Stillen, Milchnahrung und wie Sie wissen, dass Ihr Baby genug bekommt.
Muttermilch wird nach Bedarf produziert. Je mehr Ihr Baby trinkt, desto mehr Milch produzieren Sie. In den ersten Wochen mindestens 8 bis 12 Mal täglich füttern.
Futter pro Tag in Woche 1
Typische Sitzungsdauer
Bis die Versorgung hergestellt ist
Ein guter Riegel ist wichtig. Ihr Baby sollte die gesamte Brustwarze und einen Teil des Warzenhofs einnehmen. Wenn es nach der ersten Minute weh tut, brechen Sie den Riegel auf und versuchen Sie es erneut.
Bei der Clusterfütterung trinkt Ihr Baby sehr oft über mehrere Stunden hinweg. Das ist normal, besonders abends. Es hilft beim Aufbau Ihrer Milchversorgung.
Milchnahrung ist eine sichere und vollständige Alternative zur Muttermilch. Befolgen Sie stets die Zubereitungshinweise auf der Packung.
Pro Futter in Woche 1
Pro Futter in den Wochen 2–4
Pro Feed ab dem 2. Monat
Fügen Sie kein zusätzliches Formelpulver hinzu. Verwenden Sie immer die auf der Packung angegebene Menge. Entsorgen Sie nicht verwendete Formel nach einer Stunde bei Raumtemperatur.
Sie können nicht messen, wie viel Milch Ihr Baby aus der Brust nimmt. Verwenden Sie stattdessen diese Zeichen.
Mindestens 6 nasse Windeln pro Tag ab dem 5. Tag. Dies ist das deutlichste Zeichen für eine gute Aufnahme.
Nach 2 Wochen nahm das Geburtsgewicht wieder zu. In den ersten Monaten dann 150 bis 200 g pro Woche.
Beim Füttern ist das Schlucken zu hören oder zu sehen. Das Baby gibt die Brust von selbst frei.

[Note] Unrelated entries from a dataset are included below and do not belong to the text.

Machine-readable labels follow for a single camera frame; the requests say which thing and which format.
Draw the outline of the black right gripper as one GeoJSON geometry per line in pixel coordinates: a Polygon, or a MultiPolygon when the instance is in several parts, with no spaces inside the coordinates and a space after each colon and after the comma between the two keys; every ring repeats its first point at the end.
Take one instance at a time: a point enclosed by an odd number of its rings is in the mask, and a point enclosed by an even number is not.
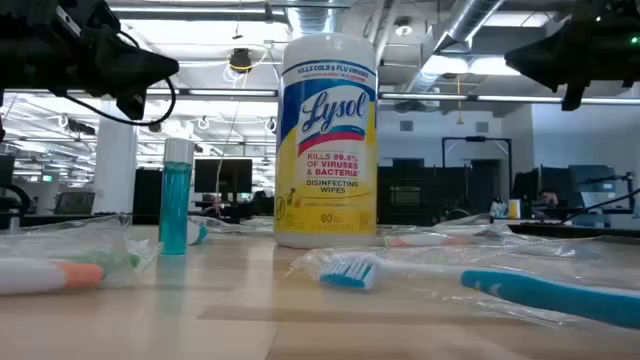
{"type": "Polygon", "coordinates": [[[508,51],[506,65],[552,92],[566,85],[562,110],[574,111],[597,69],[611,58],[607,42],[622,14],[623,0],[577,0],[570,21],[542,40],[508,51]]]}

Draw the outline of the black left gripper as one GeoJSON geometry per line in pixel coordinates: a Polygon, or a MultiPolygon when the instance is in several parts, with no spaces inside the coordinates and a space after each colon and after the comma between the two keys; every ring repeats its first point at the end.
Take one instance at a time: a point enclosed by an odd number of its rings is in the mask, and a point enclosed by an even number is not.
{"type": "Polygon", "coordinates": [[[106,0],[60,0],[55,20],[81,87],[94,96],[115,98],[119,110],[131,120],[144,115],[144,89],[179,70],[176,60],[122,39],[121,23],[106,0]]]}

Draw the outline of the purple white toothbrush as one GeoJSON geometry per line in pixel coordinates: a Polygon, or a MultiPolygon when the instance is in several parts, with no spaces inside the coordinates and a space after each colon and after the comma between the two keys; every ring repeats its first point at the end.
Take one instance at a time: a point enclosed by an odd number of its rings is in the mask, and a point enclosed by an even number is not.
{"type": "Polygon", "coordinates": [[[239,224],[203,216],[190,216],[189,221],[206,229],[208,233],[270,234],[274,229],[272,217],[241,220],[239,224]]]}

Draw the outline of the Lysol disinfecting wipes canister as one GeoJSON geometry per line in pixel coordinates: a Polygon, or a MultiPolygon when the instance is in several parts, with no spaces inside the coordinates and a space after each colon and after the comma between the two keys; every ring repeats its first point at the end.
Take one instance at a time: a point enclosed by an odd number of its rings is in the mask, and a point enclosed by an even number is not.
{"type": "Polygon", "coordinates": [[[377,232],[377,101],[370,42],[307,35],[283,54],[274,238],[312,249],[372,246],[377,232]]]}

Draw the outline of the blue toothbrush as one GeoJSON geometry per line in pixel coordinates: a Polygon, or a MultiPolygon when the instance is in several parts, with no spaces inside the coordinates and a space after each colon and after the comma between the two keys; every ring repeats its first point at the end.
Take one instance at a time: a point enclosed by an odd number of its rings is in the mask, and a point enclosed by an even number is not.
{"type": "Polygon", "coordinates": [[[451,275],[461,286],[517,304],[640,330],[640,292],[574,285],[513,270],[413,264],[373,252],[329,253],[315,249],[293,266],[333,287],[370,290],[391,274],[451,275]]]}

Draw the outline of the ceiling light strip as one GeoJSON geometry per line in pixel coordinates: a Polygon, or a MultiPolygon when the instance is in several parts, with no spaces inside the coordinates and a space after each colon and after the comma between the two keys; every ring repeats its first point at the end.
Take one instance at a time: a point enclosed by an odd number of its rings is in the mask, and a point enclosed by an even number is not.
{"type": "MultiPolygon", "coordinates": [[[[391,101],[454,101],[454,102],[491,102],[521,104],[560,104],[560,97],[544,96],[507,96],[507,95],[459,95],[444,93],[392,93],[378,94],[380,100],[391,101]]],[[[582,105],[640,106],[640,98],[583,98],[582,105]]]]}
{"type": "MultiPolygon", "coordinates": [[[[171,95],[169,89],[150,89],[149,95],[171,95]]],[[[277,97],[277,90],[253,89],[178,89],[176,95],[184,96],[218,96],[218,97],[277,97]]]]}

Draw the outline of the white building pillar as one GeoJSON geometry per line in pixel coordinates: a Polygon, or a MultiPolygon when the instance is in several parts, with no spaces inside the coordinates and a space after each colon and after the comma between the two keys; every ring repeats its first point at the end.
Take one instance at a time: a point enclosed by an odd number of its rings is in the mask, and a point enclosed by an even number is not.
{"type": "Polygon", "coordinates": [[[138,128],[99,117],[93,212],[130,213],[133,209],[138,128]]]}

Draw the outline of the black office cabinet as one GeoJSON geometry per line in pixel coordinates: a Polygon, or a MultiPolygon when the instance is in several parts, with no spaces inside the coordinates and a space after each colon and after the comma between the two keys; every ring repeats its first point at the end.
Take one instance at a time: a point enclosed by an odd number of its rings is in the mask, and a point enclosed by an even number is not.
{"type": "Polygon", "coordinates": [[[133,213],[158,216],[161,208],[162,172],[157,169],[137,169],[133,213]]]}

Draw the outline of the dark desk monitor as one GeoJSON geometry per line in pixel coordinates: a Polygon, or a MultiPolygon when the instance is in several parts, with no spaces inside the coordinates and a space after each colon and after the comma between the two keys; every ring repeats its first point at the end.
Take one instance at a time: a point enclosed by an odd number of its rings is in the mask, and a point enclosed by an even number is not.
{"type": "Polygon", "coordinates": [[[570,165],[569,176],[574,192],[616,192],[616,173],[613,167],[606,165],[570,165]]]}

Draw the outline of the black office monitor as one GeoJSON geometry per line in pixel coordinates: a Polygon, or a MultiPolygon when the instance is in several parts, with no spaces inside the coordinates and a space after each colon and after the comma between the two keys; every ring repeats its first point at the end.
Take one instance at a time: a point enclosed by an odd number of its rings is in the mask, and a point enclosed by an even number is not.
{"type": "Polygon", "coordinates": [[[196,159],[196,193],[251,193],[251,159],[196,159]]]}

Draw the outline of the grey office chair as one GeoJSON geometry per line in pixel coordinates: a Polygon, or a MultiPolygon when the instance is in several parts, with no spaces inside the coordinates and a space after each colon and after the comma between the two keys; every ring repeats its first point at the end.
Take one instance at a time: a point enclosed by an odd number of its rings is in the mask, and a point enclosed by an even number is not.
{"type": "Polygon", "coordinates": [[[94,192],[62,192],[57,195],[55,215],[88,215],[92,213],[94,192]]]}

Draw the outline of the black mesh organizer caddy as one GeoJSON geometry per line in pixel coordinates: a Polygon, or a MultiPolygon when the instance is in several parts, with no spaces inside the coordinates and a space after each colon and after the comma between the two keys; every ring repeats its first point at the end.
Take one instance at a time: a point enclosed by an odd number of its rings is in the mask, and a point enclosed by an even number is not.
{"type": "Polygon", "coordinates": [[[448,200],[430,183],[382,179],[378,185],[378,223],[432,226],[440,221],[448,200]]]}

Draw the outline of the wrapped white orange toothbrush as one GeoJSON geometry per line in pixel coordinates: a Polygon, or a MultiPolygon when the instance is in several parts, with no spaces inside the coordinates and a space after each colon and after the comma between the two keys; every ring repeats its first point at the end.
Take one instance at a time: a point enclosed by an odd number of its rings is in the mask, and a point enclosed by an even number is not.
{"type": "Polygon", "coordinates": [[[0,258],[0,296],[97,288],[109,277],[136,268],[105,275],[98,265],[76,263],[65,257],[0,258]]]}

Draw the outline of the silver ventilation duct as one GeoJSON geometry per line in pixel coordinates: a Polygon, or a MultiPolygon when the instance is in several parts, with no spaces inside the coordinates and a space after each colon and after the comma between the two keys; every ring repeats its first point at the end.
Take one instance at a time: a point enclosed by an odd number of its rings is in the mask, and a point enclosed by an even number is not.
{"type": "Polygon", "coordinates": [[[457,0],[447,19],[429,27],[420,45],[419,70],[402,91],[426,93],[441,75],[451,73],[451,70],[435,67],[437,56],[447,51],[469,53],[473,37],[504,1],[457,0]]]}

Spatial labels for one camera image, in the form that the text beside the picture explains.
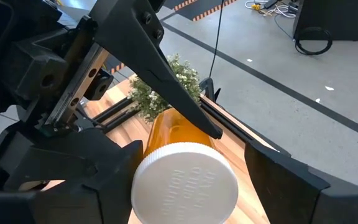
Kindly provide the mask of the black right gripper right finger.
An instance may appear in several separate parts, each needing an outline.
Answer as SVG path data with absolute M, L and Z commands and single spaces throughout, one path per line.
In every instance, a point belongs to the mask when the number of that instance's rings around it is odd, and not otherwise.
M 270 223 L 358 223 L 358 185 L 256 141 L 244 158 Z

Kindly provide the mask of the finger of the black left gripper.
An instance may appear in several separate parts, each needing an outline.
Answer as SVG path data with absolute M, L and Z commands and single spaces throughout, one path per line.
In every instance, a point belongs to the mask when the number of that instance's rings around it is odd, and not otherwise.
M 205 115 L 178 81 L 160 49 L 164 29 L 156 13 L 163 4 L 151 0 L 97 0 L 89 13 L 98 24 L 94 39 L 188 121 L 219 139 L 222 129 Z
M 34 128 L 13 124 L 0 135 L 0 187 L 92 176 L 104 163 L 111 164 L 120 150 L 96 128 L 46 137 Z

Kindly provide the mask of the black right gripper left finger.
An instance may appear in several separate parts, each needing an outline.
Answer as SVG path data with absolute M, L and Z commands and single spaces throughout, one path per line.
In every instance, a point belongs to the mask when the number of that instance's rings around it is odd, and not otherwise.
M 127 223 L 142 142 L 124 147 L 95 175 L 0 187 L 0 223 Z

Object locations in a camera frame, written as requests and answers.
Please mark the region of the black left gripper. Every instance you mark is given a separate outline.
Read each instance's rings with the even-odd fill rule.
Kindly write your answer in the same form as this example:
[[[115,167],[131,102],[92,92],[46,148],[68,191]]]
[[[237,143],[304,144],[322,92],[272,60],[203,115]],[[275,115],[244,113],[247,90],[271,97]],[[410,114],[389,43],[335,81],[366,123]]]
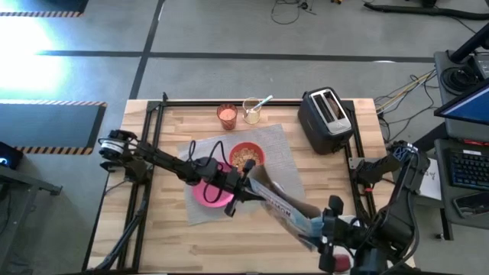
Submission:
[[[265,198],[262,196],[258,196],[251,191],[251,185],[249,179],[247,178],[247,172],[245,172],[244,176],[242,176],[236,167],[231,167],[229,171],[224,171],[225,166],[225,163],[218,163],[217,199],[221,199],[223,193],[233,195],[231,201],[225,204],[224,213],[228,217],[234,216],[238,202],[265,200]]]

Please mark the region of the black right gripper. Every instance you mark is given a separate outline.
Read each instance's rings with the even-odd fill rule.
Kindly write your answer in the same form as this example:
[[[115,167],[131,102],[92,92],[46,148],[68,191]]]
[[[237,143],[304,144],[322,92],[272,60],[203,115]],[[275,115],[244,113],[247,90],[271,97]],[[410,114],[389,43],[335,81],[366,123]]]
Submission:
[[[329,206],[323,209],[318,222],[322,236],[307,238],[309,249],[319,251],[319,269],[325,272],[345,272],[351,268],[348,255],[334,254],[335,246],[345,248],[348,253],[351,253],[351,246],[355,246],[353,226],[339,218],[343,207],[339,196],[330,196]]]

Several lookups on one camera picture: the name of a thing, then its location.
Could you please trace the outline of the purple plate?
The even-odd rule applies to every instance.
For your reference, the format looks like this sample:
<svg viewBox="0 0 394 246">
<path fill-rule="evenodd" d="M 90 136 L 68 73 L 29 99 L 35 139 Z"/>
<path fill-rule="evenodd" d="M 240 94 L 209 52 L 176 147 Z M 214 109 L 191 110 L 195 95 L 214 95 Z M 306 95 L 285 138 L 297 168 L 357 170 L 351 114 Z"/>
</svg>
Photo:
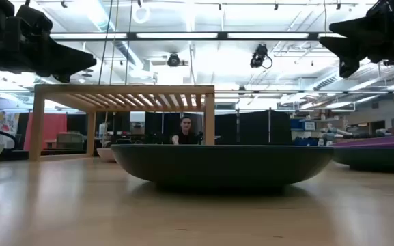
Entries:
<svg viewBox="0 0 394 246">
<path fill-rule="evenodd" d="M 374 137 L 367 139 L 344 139 L 333 144 L 334 147 L 372 147 L 372 148 L 394 148 L 394 136 Z"/>
</svg>

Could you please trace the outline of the pink plate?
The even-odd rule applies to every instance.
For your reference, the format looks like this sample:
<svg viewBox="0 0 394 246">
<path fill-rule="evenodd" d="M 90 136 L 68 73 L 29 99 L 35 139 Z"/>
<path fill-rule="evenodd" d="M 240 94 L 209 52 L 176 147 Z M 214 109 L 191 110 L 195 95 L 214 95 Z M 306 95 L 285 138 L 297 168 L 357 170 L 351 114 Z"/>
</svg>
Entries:
<svg viewBox="0 0 394 246">
<path fill-rule="evenodd" d="M 97 148 L 98 156 L 102 162 L 115 163 L 115 157 L 111 148 Z"/>
</svg>

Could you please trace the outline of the dark blue-teal plate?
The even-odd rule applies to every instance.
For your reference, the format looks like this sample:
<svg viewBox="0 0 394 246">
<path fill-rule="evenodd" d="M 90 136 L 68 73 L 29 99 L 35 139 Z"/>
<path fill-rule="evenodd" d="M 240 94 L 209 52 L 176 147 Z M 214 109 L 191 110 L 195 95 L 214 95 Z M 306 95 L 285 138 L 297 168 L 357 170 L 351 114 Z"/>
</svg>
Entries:
<svg viewBox="0 0 394 246">
<path fill-rule="evenodd" d="M 332 147 L 270 145 L 111 146 L 130 175 L 168 187 L 202 189 L 283 187 L 319 174 Z"/>
</svg>

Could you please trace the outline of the wooden slatted shelf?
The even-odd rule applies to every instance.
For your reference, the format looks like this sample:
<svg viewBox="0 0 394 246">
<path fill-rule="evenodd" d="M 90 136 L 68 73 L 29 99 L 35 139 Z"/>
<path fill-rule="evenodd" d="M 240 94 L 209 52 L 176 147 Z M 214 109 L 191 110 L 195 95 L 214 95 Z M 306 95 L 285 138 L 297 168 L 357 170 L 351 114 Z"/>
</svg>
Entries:
<svg viewBox="0 0 394 246">
<path fill-rule="evenodd" d="M 51 100 L 87 114 L 85 154 L 42 156 L 44 103 Z M 31 122 L 29 160 L 57 161 L 94 155 L 96 114 L 99 111 L 202 112 L 203 139 L 214 145 L 215 89 L 213 85 L 36 85 Z"/>
</svg>

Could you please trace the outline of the blue storage bin shelf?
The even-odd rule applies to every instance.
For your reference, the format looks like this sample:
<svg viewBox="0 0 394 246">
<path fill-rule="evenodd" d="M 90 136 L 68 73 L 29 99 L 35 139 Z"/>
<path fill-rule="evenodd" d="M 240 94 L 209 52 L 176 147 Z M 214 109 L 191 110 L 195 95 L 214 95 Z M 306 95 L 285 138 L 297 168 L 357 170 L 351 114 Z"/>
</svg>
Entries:
<svg viewBox="0 0 394 246">
<path fill-rule="evenodd" d="M 315 122 L 291 119 L 290 128 L 292 141 L 295 146 L 317 146 L 318 133 Z"/>
</svg>

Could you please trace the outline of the red partition panel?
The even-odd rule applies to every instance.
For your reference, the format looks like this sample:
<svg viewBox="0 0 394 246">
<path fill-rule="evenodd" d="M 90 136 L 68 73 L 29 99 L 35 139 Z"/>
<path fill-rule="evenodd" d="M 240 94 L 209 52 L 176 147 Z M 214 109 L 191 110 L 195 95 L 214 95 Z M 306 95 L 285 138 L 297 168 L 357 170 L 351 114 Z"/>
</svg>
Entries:
<svg viewBox="0 0 394 246">
<path fill-rule="evenodd" d="M 23 150 L 30 150 L 31 137 L 37 135 L 32 131 L 33 114 L 28 115 L 27 128 L 25 132 L 25 140 Z M 48 148 L 48 142 L 57 139 L 57 134 L 67 131 L 67 115 L 56 113 L 45 113 L 42 131 L 42 148 Z"/>
</svg>

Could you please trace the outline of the colourful poster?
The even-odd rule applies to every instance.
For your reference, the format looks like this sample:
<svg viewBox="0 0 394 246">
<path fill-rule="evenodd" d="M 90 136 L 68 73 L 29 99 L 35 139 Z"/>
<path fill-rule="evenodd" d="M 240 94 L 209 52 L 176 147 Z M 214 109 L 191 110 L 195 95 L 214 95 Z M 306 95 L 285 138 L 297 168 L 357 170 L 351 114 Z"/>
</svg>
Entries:
<svg viewBox="0 0 394 246">
<path fill-rule="evenodd" d="M 0 112 L 0 131 L 15 136 L 18 130 L 19 113 Z M 0 143 L 6 148 L 11 148 L 14 141 L 5 135 L 0 135 Z"/>
</svg>

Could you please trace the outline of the grey box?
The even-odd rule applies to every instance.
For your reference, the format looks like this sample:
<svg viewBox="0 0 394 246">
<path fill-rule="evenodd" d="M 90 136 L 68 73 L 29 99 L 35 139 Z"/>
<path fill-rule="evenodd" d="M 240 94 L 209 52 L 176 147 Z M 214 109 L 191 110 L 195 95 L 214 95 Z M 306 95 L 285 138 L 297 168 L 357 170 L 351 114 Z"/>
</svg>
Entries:
<svg viewBox="0 0 394 246">
<path fill-rule="evenodd" d="M 57 134 L 56 147 L 71 150 L 82 150 L 84 139 L 80 133 L 61 132 Z"/>
</svg>

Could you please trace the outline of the person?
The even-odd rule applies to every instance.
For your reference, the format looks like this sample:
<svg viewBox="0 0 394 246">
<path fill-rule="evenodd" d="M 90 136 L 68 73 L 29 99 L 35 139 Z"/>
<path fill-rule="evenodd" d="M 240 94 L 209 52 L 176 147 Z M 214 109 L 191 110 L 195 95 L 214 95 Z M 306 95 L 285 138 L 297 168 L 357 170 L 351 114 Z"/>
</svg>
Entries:
<svg viewBox="0 0 394 246">
<path fill-rule="evenodd" d="M 200 138 L 191 130 L 192 121 L 184 116 L 180 122 L 180 130 L 171 137 L 173 145 L 199 144 Z"/>
</svg>

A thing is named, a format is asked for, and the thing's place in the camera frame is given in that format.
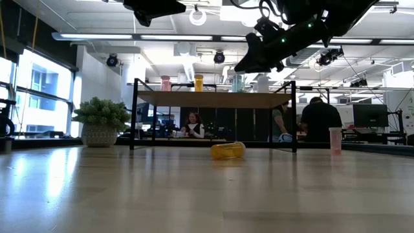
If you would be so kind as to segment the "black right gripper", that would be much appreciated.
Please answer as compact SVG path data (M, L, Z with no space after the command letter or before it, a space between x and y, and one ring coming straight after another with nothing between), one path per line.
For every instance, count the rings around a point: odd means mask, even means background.
M281 72L285 66L280 60L329 37L329 26L326 17L312 17L285 30L262 17L254 27L260 35L247 35L248 50L235 72L270 72L273 68Z

Das Baby scheint nach dem Füttern entspannt und zufrieden zu sein. Hände offen, Körper entspannt.
Mischfütterung bedeutet, sowohl Muttermilch als auch Milchnahrung zu geben. Dies ist für viele Familien eine gültige Wahl.
Das Ersetzen von Stillnahrung durch Säuglingsnahrung kann Ihre Milchproduktion verringern. Sprechen Sie mit einer Stillberaterin, wenn Sie die Versorgung während der Verwendung von Säuglingsnahrung aufrechterhalten möchten.
Protokollieren Sie jeden Feed, um Ihre täglichen Gesamtwerte anzuzeigen. Wenn Ihr Baby heute achtmal trinkt, wissen Sie es. Dies ist die Nummer, nach der Ihr Arzt fragen wird.